Bessere Betreuung gefährdet
Auf
Grund dieser Zahl hat Clement für Verwaltung, Personal und
Eingliederung in den Arbeitsmarkt ein Budget von 9,65 Milliarden Euro
vorgegeben. Sollte die Zahl höher ausfallen, müsste Clement Abstriche
bei der geplanten besseren Betreuung von Langzeitarbeitslosen machen
oder mehr Geld bereitstellen. Bislang ist vorgesehen, dass ein
Fallmanager für 75 langzeitarbeitslose Jugendliche oder 140 Erwachsene
zuständig sein soll. Wächst die Zahl der Arbeitslosen, wäre mehr
Personal erforderlich, um diesen Betreuungsschlüssel zu erreichen, der
als ein Kernstück einer besseren Vermittlung von Arbeitslosen in den
Arbeitsmarkt gilt.
Gefahr durch Revisionsklausel
Darüber
hinaus wird das neue Arbeitslosengeld II über Steuern aus dem
Bundeshaushalt finanziert. Die Belastung für den Etat könnte
entsprechend steigen. Ein zusätzliches Risiko besteht für Clement in
der Revisionsklausel, die er mit den Kommunen vereinbart hat. Danach
beteiligt sich der Bund auch an den Wohnungs- und Heizkosten der
Langzeitarbeitslosen bis zu der Höhe, dass die Kommunen unter dem
Strich durch die Reform um 2,5 Milliarden Euro entlastet werden.
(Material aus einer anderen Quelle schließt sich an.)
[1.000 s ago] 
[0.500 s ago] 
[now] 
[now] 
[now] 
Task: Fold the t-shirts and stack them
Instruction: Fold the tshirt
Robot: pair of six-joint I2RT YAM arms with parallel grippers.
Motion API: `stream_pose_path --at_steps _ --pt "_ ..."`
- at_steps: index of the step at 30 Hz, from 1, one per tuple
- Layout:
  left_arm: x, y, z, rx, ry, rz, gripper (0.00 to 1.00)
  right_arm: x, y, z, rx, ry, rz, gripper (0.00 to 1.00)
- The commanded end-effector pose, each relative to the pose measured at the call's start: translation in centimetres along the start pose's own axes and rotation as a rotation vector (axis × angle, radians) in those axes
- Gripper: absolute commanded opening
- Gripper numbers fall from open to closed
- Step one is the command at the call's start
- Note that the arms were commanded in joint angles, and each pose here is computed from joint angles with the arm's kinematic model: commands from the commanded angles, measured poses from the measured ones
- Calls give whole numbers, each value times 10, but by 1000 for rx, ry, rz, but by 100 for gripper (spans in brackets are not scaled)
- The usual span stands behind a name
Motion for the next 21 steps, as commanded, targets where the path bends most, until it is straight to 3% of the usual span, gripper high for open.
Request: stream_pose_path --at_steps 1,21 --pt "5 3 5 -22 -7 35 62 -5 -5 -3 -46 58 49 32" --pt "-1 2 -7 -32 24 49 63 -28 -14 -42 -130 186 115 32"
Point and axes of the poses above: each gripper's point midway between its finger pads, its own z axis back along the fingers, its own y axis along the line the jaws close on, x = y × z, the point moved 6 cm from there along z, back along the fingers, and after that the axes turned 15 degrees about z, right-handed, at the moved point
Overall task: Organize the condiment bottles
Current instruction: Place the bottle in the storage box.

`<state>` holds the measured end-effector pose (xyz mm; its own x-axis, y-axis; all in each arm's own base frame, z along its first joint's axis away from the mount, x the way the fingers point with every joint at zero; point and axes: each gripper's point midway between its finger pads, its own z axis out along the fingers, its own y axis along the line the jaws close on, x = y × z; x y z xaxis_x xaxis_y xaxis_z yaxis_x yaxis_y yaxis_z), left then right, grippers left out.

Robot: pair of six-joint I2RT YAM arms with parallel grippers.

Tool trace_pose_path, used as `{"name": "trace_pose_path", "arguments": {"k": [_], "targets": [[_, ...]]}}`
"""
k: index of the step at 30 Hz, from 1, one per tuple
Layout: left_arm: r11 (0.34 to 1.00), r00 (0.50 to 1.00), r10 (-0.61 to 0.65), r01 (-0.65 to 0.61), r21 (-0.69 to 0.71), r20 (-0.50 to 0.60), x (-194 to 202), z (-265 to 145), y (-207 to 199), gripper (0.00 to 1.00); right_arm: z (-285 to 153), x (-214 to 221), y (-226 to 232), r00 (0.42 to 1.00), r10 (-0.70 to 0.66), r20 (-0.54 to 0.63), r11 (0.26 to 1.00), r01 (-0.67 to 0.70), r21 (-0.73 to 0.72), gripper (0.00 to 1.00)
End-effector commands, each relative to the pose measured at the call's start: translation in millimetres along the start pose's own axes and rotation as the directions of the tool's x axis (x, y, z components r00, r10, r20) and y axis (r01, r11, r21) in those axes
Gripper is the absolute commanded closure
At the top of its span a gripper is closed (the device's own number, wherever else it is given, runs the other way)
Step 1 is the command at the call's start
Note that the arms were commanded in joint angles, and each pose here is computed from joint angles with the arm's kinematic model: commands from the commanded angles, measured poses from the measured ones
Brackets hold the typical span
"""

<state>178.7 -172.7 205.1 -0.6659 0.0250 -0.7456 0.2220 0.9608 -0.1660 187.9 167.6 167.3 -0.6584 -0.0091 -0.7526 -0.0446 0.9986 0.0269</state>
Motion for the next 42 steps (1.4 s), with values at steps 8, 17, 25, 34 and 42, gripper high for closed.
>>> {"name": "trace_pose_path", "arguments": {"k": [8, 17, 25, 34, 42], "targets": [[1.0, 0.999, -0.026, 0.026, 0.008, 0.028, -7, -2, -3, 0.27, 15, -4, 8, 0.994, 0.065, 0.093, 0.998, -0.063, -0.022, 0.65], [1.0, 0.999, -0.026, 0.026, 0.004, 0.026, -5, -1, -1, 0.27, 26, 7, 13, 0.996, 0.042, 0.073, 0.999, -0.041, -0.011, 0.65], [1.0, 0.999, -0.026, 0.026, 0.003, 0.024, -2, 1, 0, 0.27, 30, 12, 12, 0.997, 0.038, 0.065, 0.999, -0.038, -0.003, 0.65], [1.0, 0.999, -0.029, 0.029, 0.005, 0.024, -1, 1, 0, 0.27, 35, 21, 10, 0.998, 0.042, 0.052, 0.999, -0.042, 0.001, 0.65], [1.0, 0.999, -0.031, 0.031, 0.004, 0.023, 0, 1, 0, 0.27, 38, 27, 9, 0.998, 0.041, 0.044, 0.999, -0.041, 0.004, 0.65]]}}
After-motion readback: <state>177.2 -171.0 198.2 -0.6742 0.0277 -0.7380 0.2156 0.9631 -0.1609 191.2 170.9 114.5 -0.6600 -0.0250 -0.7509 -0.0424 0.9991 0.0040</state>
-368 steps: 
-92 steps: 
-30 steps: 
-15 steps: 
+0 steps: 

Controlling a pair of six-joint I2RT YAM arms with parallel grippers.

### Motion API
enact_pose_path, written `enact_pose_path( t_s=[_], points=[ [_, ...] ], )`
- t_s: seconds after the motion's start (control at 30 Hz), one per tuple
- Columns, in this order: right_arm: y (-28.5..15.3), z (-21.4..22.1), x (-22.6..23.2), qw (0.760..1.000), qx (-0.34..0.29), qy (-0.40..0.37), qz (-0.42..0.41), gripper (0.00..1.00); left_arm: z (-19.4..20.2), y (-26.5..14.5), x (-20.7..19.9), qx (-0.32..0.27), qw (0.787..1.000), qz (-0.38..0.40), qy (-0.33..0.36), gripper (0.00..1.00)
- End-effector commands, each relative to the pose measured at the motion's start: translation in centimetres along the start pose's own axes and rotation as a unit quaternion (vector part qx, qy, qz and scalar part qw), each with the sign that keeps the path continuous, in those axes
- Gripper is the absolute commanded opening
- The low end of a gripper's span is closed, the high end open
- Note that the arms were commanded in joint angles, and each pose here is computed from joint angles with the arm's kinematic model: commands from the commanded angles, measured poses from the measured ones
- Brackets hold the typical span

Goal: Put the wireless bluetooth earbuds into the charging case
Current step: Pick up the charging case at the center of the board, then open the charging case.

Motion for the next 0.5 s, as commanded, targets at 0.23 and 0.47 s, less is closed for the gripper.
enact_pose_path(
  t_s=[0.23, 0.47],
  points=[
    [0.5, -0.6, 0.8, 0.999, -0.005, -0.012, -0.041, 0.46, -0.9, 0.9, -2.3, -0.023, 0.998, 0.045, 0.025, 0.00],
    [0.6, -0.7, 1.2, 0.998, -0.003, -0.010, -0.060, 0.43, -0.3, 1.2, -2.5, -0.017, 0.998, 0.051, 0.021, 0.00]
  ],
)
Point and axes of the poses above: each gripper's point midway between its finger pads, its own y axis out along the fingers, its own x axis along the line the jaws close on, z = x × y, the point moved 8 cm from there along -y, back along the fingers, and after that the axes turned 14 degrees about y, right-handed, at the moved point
Dies
wird im Jahr 2005 auf Grund der tatsächlichen Ausgaben abgerechnet.
Rund sechs Millionen Menschen von Reform betroffen
Mit
der Hartz-IV-Reform ersetzt zum 1. Januar 2005 das Arbeitslosengeld II
die bisherige Arbeitslosen- und Sozialhilfe. Zu den neuen Zahlen kam
das IAB, weil unter anderem erstmals neueste Zahlen der
Sozialhilfestatistik 2003 und die deutlich gestiegene Zahl von
Arbeitslosenhilfebeziehern berücksichtigt wurden. Demnach sind von der
Reform insgesamt fast sechs Millionen Menschen betroffen, die in
künftigen Bedarfsgemeinschaften für Arbeitslosengeld II leben.